Problem: Please copy each line of the listing below precisely, excluding the images.

-----

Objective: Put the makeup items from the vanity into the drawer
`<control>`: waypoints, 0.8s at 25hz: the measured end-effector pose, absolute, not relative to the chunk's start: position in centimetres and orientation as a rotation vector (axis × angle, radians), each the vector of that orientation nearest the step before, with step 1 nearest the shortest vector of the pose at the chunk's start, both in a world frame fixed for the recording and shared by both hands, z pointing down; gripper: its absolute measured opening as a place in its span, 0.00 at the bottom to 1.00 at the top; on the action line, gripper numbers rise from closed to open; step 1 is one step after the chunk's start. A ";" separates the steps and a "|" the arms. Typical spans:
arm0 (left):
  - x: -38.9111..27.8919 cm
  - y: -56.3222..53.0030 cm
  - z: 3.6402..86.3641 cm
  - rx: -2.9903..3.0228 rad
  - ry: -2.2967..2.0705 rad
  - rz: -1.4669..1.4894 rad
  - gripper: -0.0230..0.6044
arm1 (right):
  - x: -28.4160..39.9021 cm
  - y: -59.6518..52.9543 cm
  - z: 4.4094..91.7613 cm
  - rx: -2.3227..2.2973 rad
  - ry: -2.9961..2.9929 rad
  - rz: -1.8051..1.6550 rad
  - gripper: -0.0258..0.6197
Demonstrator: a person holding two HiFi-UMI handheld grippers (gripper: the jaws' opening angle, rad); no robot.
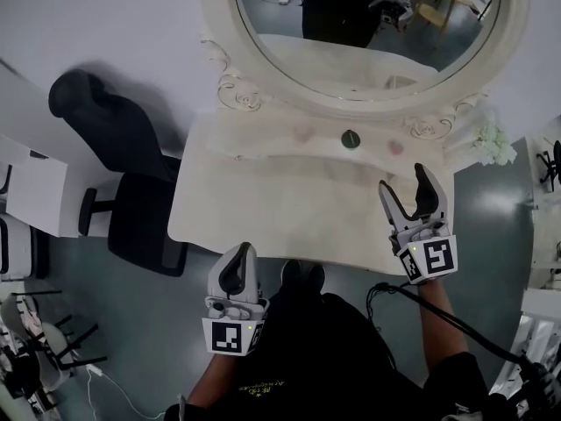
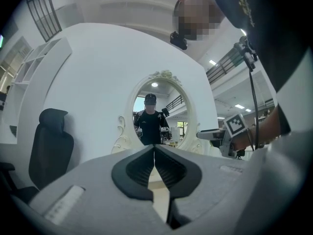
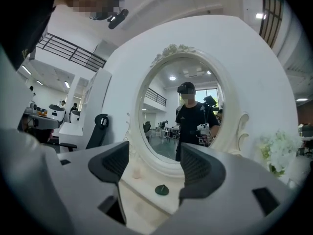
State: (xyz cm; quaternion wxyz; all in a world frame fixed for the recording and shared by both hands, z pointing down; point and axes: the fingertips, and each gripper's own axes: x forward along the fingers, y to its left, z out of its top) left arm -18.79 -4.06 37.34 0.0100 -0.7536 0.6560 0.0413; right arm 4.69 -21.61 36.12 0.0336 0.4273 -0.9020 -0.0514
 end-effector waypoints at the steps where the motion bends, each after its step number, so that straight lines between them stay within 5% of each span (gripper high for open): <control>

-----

Output for this task:
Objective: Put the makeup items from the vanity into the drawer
`<control>`: waypoints, 0.8s at 25hz: the measured end-effector pose, absolute, not relative to the chunk's start: position in centimetres and orientation as a rotation vector (axis × angle, radians), each the vector of that orientation nearest the step before, with step 1 nearest the shortest vector of the pose at the chunk's start, both in a world frame fixed for the recording and shared by both hands, z pointing down; gripper: its absolute measured opening as a place in its span, 0.00 at the bottom to 1.00 at the top; on the action line, gripper numbers rise from closed to open; step 1 is one step after the chunk's start. A ";" separates the steps and a "|" the arms. Typical spans:
arm0 (left):
  - x: -38.9111..27.8919 cm
  - y: -56.3222..53.0030 cm
  - z: 3.6402..86.3641 cm
  - rx: -2.9903..3.0228 rad
  - ry: -2.2967..2.0705 rad
  - rz: -1.4669..1.4894 rad
  - gripper: -0.0230..0.6044
arm1 (right):
  - x: -28.4160..39.9021 cm
  - y: -59.6518..52.9543 cm
  - z: 4.4094..91.7613 cm
  - rx: -2.3227..2.2973 rad
  - ry: -2.9961..2.9929 rad
  - rz: -1.8051..1.6550 rad
  - gripper: -0.0258..0.6197
Demonstrator: a person holding two HiFi-UMI handheld grippers (gripper: the jaws' opening angle, rad); no robot.
State: (xyz cm; quaternion wxyz; all in a world frame fixed for the recording and shared by both hands, z pointing down; point and axes: the fingertips, and each gripper's own axes: x forward along the fingers, y to its left, z out of its top) left arm -18.79 -4.06 37.34 0.0100 -0.7536 0.6560 0.0413; right arm 4.69 -21.61 36.12 0.0336 0.4273 -0.9020 -0.0514
 end-effector waypoints at the steps where the motion bends, each after its step number, so that straight lines between them stay within 5% of each span (gripper high for open): <control>

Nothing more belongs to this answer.